--- What to do ---
When a line of the material has the word "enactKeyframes" in it, copy that line.

--- Provided material ---
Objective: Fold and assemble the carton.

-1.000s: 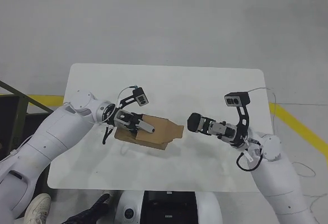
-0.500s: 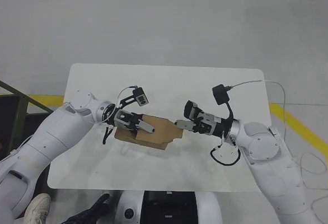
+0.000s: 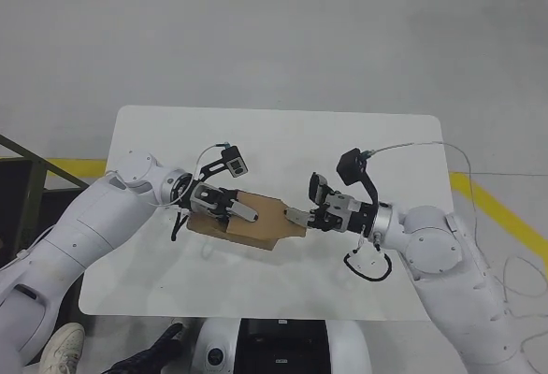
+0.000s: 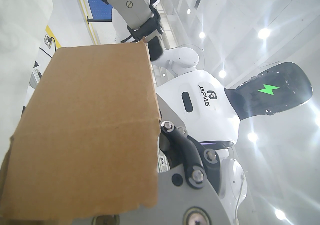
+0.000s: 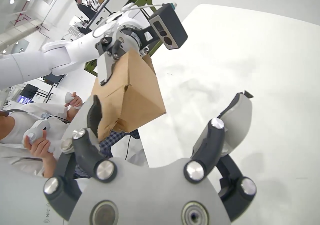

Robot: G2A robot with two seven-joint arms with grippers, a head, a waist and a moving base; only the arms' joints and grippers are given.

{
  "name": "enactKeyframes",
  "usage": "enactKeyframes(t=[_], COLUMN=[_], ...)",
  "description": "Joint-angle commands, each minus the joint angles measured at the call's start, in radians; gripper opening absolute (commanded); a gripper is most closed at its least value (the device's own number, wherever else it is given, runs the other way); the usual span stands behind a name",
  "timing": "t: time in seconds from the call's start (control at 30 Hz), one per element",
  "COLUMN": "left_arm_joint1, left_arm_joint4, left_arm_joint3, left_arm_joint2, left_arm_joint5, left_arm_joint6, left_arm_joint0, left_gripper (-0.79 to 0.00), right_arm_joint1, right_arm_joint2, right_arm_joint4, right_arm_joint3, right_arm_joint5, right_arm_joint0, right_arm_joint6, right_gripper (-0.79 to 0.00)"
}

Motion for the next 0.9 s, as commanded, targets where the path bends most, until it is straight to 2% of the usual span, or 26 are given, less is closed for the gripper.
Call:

--- Problem solution ---
  "name": "enactKeyframes",
  "usage": "enactKeyframes(t=[_], COLUMN=[_], ...)",

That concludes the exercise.